His fingertips press into my back between my shoulder blades and steer me to the water’s edge. We walk out together, each of us submerged to our armpits. The current tugs me downstream, and I have to lean against it to keep from drifting. He cups water and spills it into my hair. I shake so hard my breaths become choppy, and my teeth clatter together.
Michael hovers over me and samples the air. “That’s better,” he says. “Once you’re dry, we’ll get to work.”
“I won’t sing for you,” I whisper.
“You will.”
“I won’t.” I clamp my teeth together to keep them from chattering.

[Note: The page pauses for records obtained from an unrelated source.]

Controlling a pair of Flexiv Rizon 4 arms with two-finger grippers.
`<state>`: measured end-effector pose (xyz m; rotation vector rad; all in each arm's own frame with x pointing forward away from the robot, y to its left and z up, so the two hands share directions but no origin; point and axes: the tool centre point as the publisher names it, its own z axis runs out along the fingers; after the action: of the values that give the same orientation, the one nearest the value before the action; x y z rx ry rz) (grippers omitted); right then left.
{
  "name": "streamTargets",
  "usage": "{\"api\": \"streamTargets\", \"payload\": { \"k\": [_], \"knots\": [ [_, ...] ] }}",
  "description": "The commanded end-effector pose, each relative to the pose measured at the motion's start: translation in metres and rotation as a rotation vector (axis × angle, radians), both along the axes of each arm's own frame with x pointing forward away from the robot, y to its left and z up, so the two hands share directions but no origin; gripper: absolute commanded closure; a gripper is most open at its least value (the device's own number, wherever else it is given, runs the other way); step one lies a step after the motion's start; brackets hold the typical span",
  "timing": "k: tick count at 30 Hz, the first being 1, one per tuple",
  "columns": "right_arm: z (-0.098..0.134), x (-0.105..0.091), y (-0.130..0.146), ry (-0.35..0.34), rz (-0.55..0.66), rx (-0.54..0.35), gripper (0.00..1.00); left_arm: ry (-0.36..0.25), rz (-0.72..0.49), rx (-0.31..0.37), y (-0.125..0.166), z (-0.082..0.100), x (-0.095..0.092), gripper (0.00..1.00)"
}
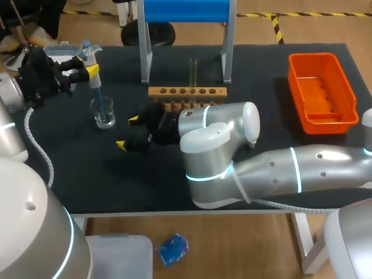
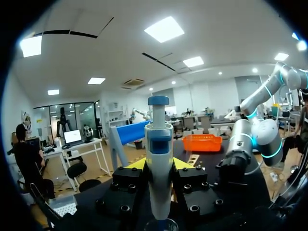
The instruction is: Invert the test tube, pick up the pipette, mount the tip to pipette, aspirate from beaker and dispense into the tube, eject the tip, return the pipette, and cap with the stopper.
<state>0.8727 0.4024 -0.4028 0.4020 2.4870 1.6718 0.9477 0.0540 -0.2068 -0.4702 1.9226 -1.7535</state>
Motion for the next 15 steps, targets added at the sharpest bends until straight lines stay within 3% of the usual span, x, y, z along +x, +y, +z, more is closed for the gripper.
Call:
{"api": "streamTargets", "payload": {
  "k": [1,15],
  "knots": [
    [-0.0003,-0.0001,0.0014,0.0,-0.002,-0.003,0.0,0.0,0.007,-0.002,-0.0004,0.0018,-0.002,1.0],
    [-0.0003,-0.0001,0.0014,0.0,-0.002,-0.003,0.0,-0.005,0.007,-0.005,-0.0013,-0.0012,-0.0017,1.0]
  ]
}}
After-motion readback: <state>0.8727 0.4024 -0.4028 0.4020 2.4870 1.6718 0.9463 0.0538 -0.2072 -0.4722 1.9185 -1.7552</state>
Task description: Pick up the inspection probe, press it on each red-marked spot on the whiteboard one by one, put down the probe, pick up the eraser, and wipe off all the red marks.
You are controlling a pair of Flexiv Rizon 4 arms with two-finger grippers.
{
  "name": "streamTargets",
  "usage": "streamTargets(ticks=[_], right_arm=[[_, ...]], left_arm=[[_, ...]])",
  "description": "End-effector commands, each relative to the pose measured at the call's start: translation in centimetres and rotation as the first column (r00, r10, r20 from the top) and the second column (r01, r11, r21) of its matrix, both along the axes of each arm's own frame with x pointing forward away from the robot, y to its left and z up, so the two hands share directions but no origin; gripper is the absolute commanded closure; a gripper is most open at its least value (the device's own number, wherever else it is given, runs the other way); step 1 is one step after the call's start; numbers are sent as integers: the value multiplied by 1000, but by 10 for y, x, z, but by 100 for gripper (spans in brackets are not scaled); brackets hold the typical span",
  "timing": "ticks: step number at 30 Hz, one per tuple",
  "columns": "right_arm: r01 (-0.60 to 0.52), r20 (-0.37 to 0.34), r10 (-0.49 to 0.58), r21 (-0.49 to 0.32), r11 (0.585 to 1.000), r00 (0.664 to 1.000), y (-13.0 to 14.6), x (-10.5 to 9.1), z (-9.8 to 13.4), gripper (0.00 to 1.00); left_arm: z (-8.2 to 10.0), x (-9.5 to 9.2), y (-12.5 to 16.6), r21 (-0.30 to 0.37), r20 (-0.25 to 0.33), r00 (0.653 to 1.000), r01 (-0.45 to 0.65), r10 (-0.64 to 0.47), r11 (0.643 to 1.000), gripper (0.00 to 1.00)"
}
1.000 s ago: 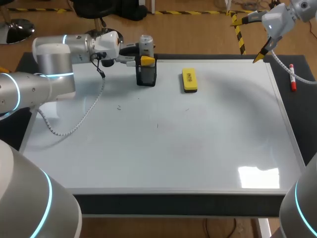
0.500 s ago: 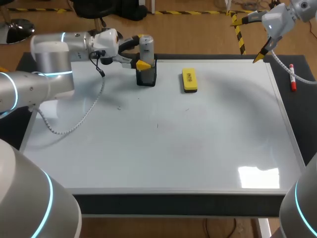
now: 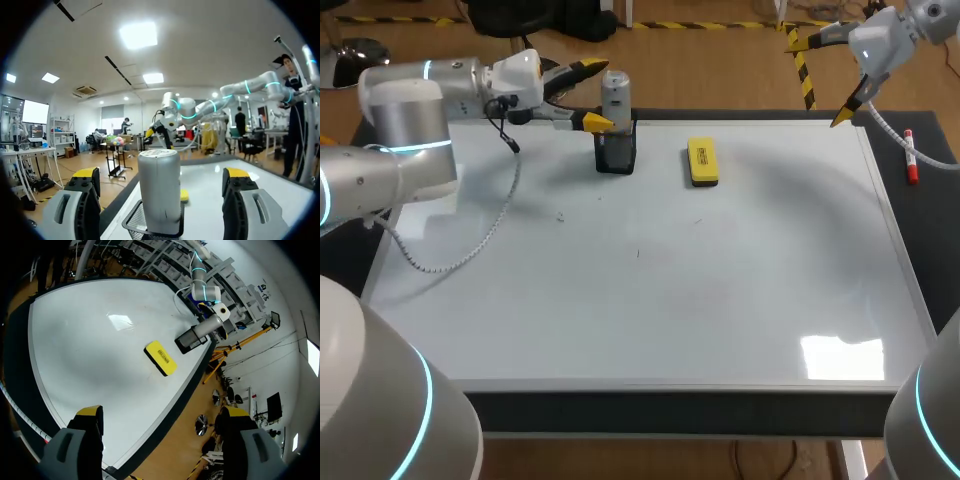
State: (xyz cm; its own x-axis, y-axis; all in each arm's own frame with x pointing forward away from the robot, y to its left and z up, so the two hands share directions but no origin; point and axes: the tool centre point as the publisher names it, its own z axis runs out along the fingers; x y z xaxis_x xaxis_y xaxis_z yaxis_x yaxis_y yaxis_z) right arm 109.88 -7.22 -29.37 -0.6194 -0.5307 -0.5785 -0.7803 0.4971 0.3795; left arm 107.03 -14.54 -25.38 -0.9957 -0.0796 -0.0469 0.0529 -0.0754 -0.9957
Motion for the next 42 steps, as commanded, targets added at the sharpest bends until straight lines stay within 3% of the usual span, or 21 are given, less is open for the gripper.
streamTargets(ticks=[1,22,42], right_arm=[[-3,-1,3,-6,1000,1000,0,0,1,0],[-3,-1,3,-6,1000,1000,0,0,1,0],[-3,-1,3,-6,1000,1000,0,0,1,0]], left_arm=[[8,-13,10,10,-4,995,-97,97,995,0],[13,-33,60,15,-9,962,-274,274,962,0],[13,-42,66,42,-12,949,-315,316,948,0]])
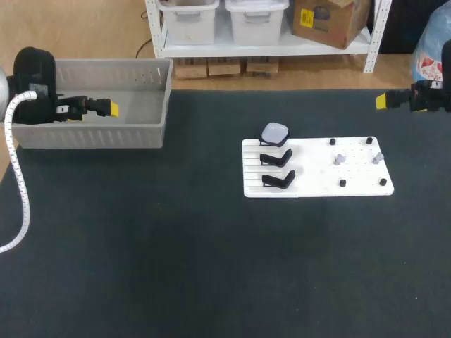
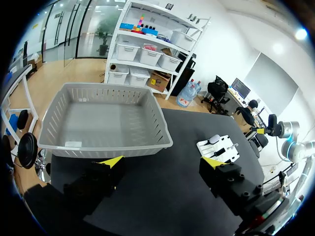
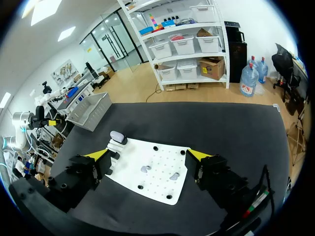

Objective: Pick up each earbud case from the left stands, insert the matching earbuds, close the lid, and place the case in the box.

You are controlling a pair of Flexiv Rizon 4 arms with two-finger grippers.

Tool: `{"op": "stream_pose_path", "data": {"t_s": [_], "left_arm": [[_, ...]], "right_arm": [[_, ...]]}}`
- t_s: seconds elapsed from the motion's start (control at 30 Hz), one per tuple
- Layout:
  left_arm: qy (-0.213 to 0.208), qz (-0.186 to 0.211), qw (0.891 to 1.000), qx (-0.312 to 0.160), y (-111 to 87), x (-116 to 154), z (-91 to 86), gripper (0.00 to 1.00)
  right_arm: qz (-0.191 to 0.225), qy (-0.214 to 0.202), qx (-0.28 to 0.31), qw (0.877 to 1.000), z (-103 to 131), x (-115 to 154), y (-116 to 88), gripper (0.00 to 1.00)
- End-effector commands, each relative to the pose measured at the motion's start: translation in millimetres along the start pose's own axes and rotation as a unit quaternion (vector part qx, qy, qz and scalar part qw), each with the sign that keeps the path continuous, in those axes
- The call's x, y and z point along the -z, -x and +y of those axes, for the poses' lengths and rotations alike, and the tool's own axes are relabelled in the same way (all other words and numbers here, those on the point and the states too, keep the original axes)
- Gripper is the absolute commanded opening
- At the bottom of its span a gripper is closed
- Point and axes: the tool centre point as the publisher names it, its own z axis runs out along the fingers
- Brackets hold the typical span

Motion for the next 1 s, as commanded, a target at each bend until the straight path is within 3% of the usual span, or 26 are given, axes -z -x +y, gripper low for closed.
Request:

Michael walks back to me until our faces are inches apart. “If I can’t make you sing, I will make you speak. You’ll see,” he says.
AMA Chapter 61 | 7:30 AM, December 6, 2006 | Tarson, Georgia
AMA WOKE TO POUNDING ON the door and Lindsey’s voice calling her name. The numbness of sleep slipped from her like a blanket sliding away, and instantly she was chilly and sore from half a night spent on hard ground. She pushed herself to standing, teetering on bare feet, then limped to the door and cracked it open. Morning light burned her tired eyes, and she shielded her face with her hand.
“Lord have mercy, Ama. Are you okay?” Lindsey asked, taking stock of Ama. “Did you… are you hungover?”
“I’m fine. Why are you here? I don’t need you. I didn’t call you.”
“I called you. About twenty times.” Lindsey peered past Ama, probably trying to see if Ama had anyone else in the room with her.
“Just me. Sorry to disappoint you.”
“What the hell is going on?” Lindsey asked, and her expression hardened.
“I’m working on something. You talk too much, and I can’t think with all that blabbing,” she snapped.
Lindsey frowned at her, and for a second Ama wondered if Lindsey was about to cry, wondered, too, at the guilt sti
rring under her ribs. Then Lindsey planted a hand on the door and shoved it completely open. Ama nearly stumbled in her effort to get out of the way. Light flooded the room and illuminated the ring of paper, the unopened dinner, the empty suitcase.
“What is all this?” Lindsey asked as she strode inside.
“It’s not your business.” She moved in front of Lindsey, but Lindsey walked around her.
“This is all from your father’s trial.” Lindsey glanced back at her. Then her gaze shifted to the empty suitcase. “Is that what you had me bring up here last night?” She walked the circle of information, two chronological arcs meeting at top and bottom, the left half for innocence, the right side for guilt. “What are you looking for?” Lindsey asked softly.
“The beginning.” The confession fell from Ama, heavy and barbed, and it took pieces of her with it as it left her body.
“Why?”
“What if he was guilty?” She can barely speak the words.
“What if he was?” Lindsey echoed.
“I’ve built my whole life around knowing he was innocent, knowing beyond a shadow of a doubt they’d put an innocent man away. I have been determined to put the system on trial ever since. But what if they weren’t wrong? What if, all this time, I’ve been wrong, and the system worked?”
“Having faith in your father doesn’t make you wrong, no matter what he did or didn’t do.”
“Doesn’t it, though?” Ama turned away from the pressure of Lindsey’s attention and caught herself staring at a photograph she’d tucked into the netting of the suitcase. Her and her father, at a park for her eighth birthday.
“You were a little girl with a father who adored you. You weren’t on trial then, and you’re not on trial now.”
“It feels like I am,” Ama said. She leaned back against the wall and ran her fingers over the textured surface, anchoring herself to the present.